With it running I configured the two 1TB SSDs as a cache pool and the four 4TB harddrives in the array with one of them being used for parity. That means that if one of the 4TB drives fail I can replace it with another and the system should be able to recreate the data that was on the missing disk so in theory I shouldn’t lose any data. I intentionally didn’t assign the parity disk yet though (it’s quicker to transfer your data first) and started the array with just the three regular drives.

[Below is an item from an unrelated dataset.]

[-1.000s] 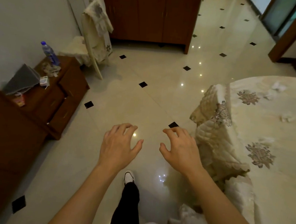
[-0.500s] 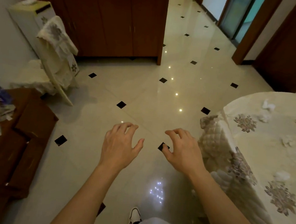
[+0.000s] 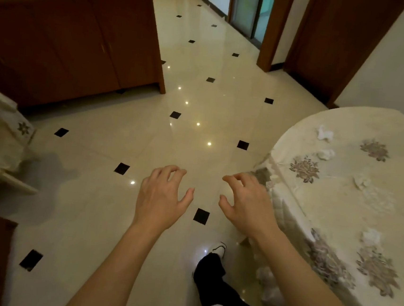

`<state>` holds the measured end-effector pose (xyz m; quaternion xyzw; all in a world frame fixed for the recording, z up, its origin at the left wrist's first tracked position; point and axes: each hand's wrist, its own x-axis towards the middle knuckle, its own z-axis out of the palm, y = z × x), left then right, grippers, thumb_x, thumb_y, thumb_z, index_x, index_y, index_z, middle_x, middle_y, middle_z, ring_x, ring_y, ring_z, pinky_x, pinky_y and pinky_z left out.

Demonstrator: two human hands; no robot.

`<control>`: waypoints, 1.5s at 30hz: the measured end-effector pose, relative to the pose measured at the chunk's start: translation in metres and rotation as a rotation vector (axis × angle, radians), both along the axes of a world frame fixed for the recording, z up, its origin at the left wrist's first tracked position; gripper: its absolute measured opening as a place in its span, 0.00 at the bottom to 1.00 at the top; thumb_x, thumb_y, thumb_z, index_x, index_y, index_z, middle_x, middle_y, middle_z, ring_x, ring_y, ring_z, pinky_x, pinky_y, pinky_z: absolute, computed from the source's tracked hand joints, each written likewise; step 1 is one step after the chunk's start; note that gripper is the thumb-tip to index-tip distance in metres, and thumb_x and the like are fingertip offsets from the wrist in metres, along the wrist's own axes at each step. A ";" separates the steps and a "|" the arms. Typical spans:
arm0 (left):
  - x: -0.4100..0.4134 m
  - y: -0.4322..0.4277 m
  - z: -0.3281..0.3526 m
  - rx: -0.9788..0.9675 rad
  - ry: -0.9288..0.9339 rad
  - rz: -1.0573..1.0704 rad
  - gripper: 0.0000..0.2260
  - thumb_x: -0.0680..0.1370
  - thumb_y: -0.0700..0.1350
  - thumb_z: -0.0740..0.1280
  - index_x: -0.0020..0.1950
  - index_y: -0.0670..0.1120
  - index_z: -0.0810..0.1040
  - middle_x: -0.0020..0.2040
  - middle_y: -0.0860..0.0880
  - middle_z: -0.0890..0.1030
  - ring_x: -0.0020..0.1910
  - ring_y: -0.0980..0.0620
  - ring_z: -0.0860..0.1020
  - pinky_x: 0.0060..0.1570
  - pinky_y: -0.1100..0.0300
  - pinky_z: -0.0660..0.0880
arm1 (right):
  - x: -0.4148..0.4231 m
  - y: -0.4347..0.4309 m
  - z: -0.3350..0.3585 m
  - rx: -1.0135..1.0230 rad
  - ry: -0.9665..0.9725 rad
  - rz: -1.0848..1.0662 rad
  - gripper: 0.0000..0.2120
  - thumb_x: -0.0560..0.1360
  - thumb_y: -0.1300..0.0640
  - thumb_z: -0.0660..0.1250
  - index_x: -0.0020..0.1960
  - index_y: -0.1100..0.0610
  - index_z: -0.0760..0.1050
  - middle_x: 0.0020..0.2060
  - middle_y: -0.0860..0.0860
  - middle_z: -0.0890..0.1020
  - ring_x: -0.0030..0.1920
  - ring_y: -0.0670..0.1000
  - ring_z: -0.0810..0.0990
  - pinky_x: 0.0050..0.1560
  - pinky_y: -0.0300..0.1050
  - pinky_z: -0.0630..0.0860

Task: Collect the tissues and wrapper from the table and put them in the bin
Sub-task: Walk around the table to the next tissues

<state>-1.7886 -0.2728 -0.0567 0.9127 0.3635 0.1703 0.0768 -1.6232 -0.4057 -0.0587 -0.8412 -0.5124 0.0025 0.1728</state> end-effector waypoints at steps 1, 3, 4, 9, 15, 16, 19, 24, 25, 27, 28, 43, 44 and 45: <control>0.015 0.010 0.000 0.004 0.005 -0.021 0.19 0.75 0.55 0.67 0.63 0.47 0.78 0.60 0.48 0.79 0.57 0.46 0.76 0.52 0.49 0.75 | 0.012 0.008 -0.002 0.003 0.004 -0.019 0.20 0.72 0.49 0.67 0.62 0.55 0.78 0.54 0.54 0.80 0.54 0.55 0.78 0.49 0.52 0.76; 0.048 0.031 0.001 0.014 0.011 -0.063 0.19 0.75 0.54 0.67 0.63 0.47 0.78 0.61 0.48 0.79 0.58 0.46 0.76 0.52 0.49 0.75 | 0.040 0.026 -0.006 0.027 0.017 -0.064 0.20 0.72 0.49 0.68 0.61 0.56 0.78 0.54 0.54 0.80 0.54 0.56 0.78 0.49 0.52 0.77; 0.065 0.041 0.001 0.017 0.012 -0.084 0.19 0.75 0.54 0.67 0.63 0.47 0.78 0.61 0.47 0.79 0.58 0.46 0.76 0.52 0.49 0.75 | 0.055 0.035 -0.008 0.043 0.026 -0.092 0.20 0.72 0.50 0.68 0.61 0.56 0.78 0.53 0.55 0.80 0.54 0.56 0.78 0.49 0.52 0.77; 0.161 0.086 0.010 0.021 0.052 -0.182 0.20 0.76 0.55 0.67 0.64 0.48 0.77 0.62 0.48 0.78 0.59 0.46 0.75 0.53 0.49 0.73 | 0.134 0.072 -0.009 0.074 0.065 -0.199 0.20 0.72 0.49 0.68 0.61 0.55 0.78 0.54 0.54 0.80 0.55 0.56 0.78 0.51 0.53 0.76; 0.273 0.105 0.013 0.021 0.056 -0.381 0.19 0.76 0.54 0.67 0.63 0.47 0.78 0.60 0.47 0.79 0.58 0.45 0.76 0.51 0.48 0.75 | 0.213 0.075 -0.006 0.057 0.077 -0.343 0.21 0.73 0.49 0.66 0.64 0.55 0.77 0.56 0.55 0.79 0.58 0.56 0.76 0.53 0.52 0.74; 0.290 0.103 0.012 0.012 0.053 -0.423 0.19 0.76 0.54 0.67 0.63 0.46 0.78 0.60 0.47 0.79 0.58 0.45 0.76 0.51 0.48 0.75 | 0.222 0.069 -0.007 0.053 0.087 -0.377 0.21 0.73 0.49 0.66 0.64 0.55 0.76 0.56 0.55 0.79 0.58 0.56 0.76 0.53 0.53 0.74; 0.340 0.087 0.005 -0.017 0.054 -0.561 0.18 0.76 0.53 0.68 0.63 0.46 0.78 0.61 0.47 0.79 0.59 0.45 0.76 0.53 0.48 0.75 | 0.243 0.040 -0.012 0.052 0.088 -0.500 0.20 0.73 0.50 0.67 0.63 0.55 0.77 0.54 0.54 0.80 0.56 0.57 0.77 0.51 0.53 0.76; 0.411 0.043 -0.010 -0.049 0.101 -0.821 0.18 0.76 0.53 0.68 0.63 0.47 0.78 0.62 0.48 0.79 0.60 0.46 0.76 0.54 0.47 0.74 | 0.261 -0.024 -0.023 -0.010 0.086 -0.771 0.19 0.72 0.50 0.68 0.61 0.55 0.78 0.53 0.54 0.81 0.55 0.57 0.79 0.48 0.53 0.77; 0.423 0.034 -0.013 -0.048 0.108 -0.873 0.18 0.76 0.53 0.68 0.63 0.47 0.78 0.62 0.48 0.79 0.60 0.45 0.76 0.54 0.47 0.74 | 0.261 -0.038 -0.026 -0.025 0.084 -0.830 0.19 0.73 0.49 0.68 0.61 0.54 0.78 0.54 0.54 0.81 0.55 0.57 0.79 0.48 0.52 0.77; 0.443 0.016 -0.019 -0.059 0.115 -0.973 0.17 0.76 0.51 0.69 0.62 0.46 0.79 0.60 0.47 0.80 0.58 0.44 0.77 0.52 0.47 0.75 | 0.258 -0.062 -0.031 -0.050 0.106 -0.941 0.19 0.74 0.48 0.67 0.63 0.53 0.77 0.55 0.53 0.80 0.57 0.56 0.78 0.51 0.52 0.76; 0.451 0.008 -0.022 -0.069 0.119 -1.023 0.17 0.75 0.50 0.69 0.62 0.46 0.79 0.60 0.46 0.80 0.57 0.43 0.77 0.51 0.47 0.75 | 0.255 -0.072 -0.034 -0.059 0.124 -0.993 0.20 0.74 0.48 0.66 0.64 0.53 0.77 0.57 0.53 0.80 0.58 0.56 0.77 0.52 0.52 0.75; 0.567 -0.070 -0.087 -0.277 0.318 -1.356 0.17 0.77 0.51 0.68 0.65 0.48 0.76 0.61 0.49 0.77 0.57 0.47 0.76 0.53 0.50 0.76 | 0.235 -0.170 -0.086 -0.064 0.315 -1.570 0.17 0.71 0.55 0.72 0.60 0.56 0.79 0.52 0.57 0.82 0.50 0.61 0.80 0.48 0.55 0.78; 0.577 -0.075 -0.092 -0.289 0.329 -1.354 0.17 0.77 0.50 0.68 0.65 0.48 0.76 0.61 0.48 0.77 0.57 0.46 0.76 0.52 0.50 0.77 | 0.237 -0.180 -0.091 -0.078 0.339 -1.596 0.17 0.72 0.54 0.71 0.61 0.55 0.79 0.53 0.57 0.82 0.51 0.61 0.79 0.49 0.55 0.77; 0.587 -0.080 -0.096 -0.292 0.340 -1.352 0.18 0.77 0.50 0.68 0.66 0.48 0.76 0.61 0.48 0.76 0.56 0.46 0.77 0.51 0.50 0.77 | 0.240 -0.189 -0.098 -0.090 0.370 -1.617 0.18 0.73 0.53 0.70 0.62 0.55 0.78 0.55 0.57 0.81 0.53 0.60 0.78 0.50 0.55 0.77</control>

I had about 3.5TB of data to migrate from the external drive on the old Mac Mini which took quite a while, around fifteen hours. In hindsight, I probably should have just pulled the drive out of its enclosure and connected it via SATA inside the Dell rather than copy all the data over the network. Once the data was all copied onto the server I stopped the array, assigned the final 4TB haddisk as a Parity Drive, restarted the array and left it to do it’s initial parity creation/check over night, that took about another nine hours.

How did it work out?

The end result is 12TB of storage that’s accessible over my network, in a quiet box that has plenty of compute to run a bunch of applications inside containers on docker. All in, including drives and unRAID license, it came to a couple of hundred quid less than the base spec Mac Mini!

I’m currently using docker containers on unRAID to run my Plex Media Server, Home Assistant and a few other applications and it’s taking it all in its stride. The drives are all well below 30 degrees and the CPU rarely gets above 30% usage.

2 comments

  1. Sasso0101 Reply
    20th April 2020 at 9:21 am

    Hi, I’m intrested into buying the same PC to use it mainly as a Plex server (max 1 1080p transcode at a time), Home Assistant and web server. How much power does it consume and how loud is it? Thanks in advance for your replies 🙂

    • Ian Reply
      26th April 2020 at 4:58 pm

      Hi,

      It’s pretty quiet to be fair, I don’t even notice it’s on. I’m afraid I have no way to measure how much power it consumes though. It works great for all the services you mentioned. Enjoy your tinkering!